I have a couple of disagreements here and there. For example, early on he repeats the meme that Gaza has the highest population density on earth - according to the CIA Factbook it's actually 6th, behind Macau, Monaco, Singapore, Hong Kong and Gibraltar and about the same as the Tel-Aviv/Haifa corridor. And when he tries to get back into Israel via Jordan to be with his dying wife his name comes up twice and he meets up with the bureaucracy of the occupation. (Israeli clerks in the military are no better than bureaucrats elsewhere I'm afraid, except they do take the issue of security to heart. Izzaidin is able to pull some influence to get him through - others who might be less connected or less diplomatic would have more problems.)
Overall though this a remarkable story of tragedy and hope, opportunity and loss. At 15 his family lost his home to Israeli bulldozers as part of Ariel Sharon's ill-designed attempt to physically divide Gaza in order to control insurgency, yet using the money he earned at the aforementioned Israeli farm he was able to pay for a new home. He was able to study abroad and send some of his children to a peace camp in the United States where Israeli and Palestinian children could meet and learn about each other. He was able to learn his residency in the Soroka hospital of Beersheva, the first Palestinian to do so, and work as a senior researcher at the Gertner Institute of Genetics in Israel and own a two story home in Gaza. In 2005 he entered politics and ran under the Fatah party and was tapped for becoming the Minister of Health, however he developed a distaste for having to follow a script of the party line. (He lost to the Hamas sweep.). He has had to suffer the indignity of both Israeli and Palestinian checkpoints. And then there are the two ultimate tragedies - in 2008 he lost his wife to leukemia (she was transferred to an Israeli hospital), and in the 2009 war in Gaza he lost 3 of his children, Aya, Bessan and Mayar when an Israeli tank mistakenly fired on the 2nd floor of his house.
The book reads well and there are parallels that can be drawn from the book of Job.

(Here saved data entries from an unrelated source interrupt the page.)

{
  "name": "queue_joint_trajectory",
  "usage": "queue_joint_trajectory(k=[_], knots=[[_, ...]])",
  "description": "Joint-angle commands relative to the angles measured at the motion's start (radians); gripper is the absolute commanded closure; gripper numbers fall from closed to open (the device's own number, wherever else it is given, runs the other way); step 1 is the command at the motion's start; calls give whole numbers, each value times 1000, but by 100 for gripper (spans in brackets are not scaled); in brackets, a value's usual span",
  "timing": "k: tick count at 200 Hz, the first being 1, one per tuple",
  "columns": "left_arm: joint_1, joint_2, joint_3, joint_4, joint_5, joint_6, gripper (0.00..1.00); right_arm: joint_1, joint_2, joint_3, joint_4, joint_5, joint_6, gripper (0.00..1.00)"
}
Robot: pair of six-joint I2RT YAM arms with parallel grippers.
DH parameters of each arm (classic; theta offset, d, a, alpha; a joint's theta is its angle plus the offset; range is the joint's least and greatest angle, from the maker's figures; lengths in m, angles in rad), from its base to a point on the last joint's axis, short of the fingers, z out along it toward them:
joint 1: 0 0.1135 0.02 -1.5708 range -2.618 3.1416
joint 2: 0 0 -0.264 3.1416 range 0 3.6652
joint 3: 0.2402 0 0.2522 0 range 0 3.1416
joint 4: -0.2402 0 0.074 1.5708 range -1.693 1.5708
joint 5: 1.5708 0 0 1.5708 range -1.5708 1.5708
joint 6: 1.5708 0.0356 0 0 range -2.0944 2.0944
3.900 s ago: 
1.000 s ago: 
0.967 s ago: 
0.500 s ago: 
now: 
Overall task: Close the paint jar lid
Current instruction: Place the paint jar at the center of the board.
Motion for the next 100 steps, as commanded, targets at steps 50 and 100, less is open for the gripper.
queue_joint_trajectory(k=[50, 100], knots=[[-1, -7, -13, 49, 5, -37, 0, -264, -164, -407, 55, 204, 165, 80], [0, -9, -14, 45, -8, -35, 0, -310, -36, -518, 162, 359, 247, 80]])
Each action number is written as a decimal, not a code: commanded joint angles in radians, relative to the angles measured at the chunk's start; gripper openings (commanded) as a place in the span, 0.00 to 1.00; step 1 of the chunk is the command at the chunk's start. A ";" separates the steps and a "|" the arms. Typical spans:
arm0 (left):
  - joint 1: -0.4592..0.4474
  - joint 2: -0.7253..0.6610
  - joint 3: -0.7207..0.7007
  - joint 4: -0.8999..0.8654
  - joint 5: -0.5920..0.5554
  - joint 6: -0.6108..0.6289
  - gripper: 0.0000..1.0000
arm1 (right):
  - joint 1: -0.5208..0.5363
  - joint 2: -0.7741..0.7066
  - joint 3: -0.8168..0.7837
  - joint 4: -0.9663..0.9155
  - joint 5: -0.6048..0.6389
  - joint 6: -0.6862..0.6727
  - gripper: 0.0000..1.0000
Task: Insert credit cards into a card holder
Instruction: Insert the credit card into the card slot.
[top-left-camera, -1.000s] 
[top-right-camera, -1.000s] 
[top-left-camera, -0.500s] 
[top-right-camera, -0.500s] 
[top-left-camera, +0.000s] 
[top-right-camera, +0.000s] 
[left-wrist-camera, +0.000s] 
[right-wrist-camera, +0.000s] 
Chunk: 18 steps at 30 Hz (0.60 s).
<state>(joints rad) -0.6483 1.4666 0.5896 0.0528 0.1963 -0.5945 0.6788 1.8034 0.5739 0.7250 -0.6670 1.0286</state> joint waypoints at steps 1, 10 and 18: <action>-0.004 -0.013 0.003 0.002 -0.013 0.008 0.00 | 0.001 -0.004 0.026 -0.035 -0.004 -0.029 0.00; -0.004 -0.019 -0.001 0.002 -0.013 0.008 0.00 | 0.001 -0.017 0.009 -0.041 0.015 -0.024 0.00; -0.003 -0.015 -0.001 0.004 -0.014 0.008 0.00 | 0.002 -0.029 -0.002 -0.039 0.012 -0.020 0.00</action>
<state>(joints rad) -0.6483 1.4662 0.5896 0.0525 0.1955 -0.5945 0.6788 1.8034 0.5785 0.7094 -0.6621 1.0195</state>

Like Job Dr. Abulaish maintains his faith in human possibilities and refrains from generalizing from individual incidents or indulging in condemnation. The message here is that because the need is great it is more important to work together towards a better future than to focus on a bitter past. His faith is in people not political demagogues. In that goal I wish him well.
Dr. Abulaish is currently living in Toronto he was able to work on this book and his remaining children are going to school. He works as an associate Professor of Health at the University of Toronto but this is just a hiatus and he hopes at some point to return to work on improving the system of health care for women and children in Gaza.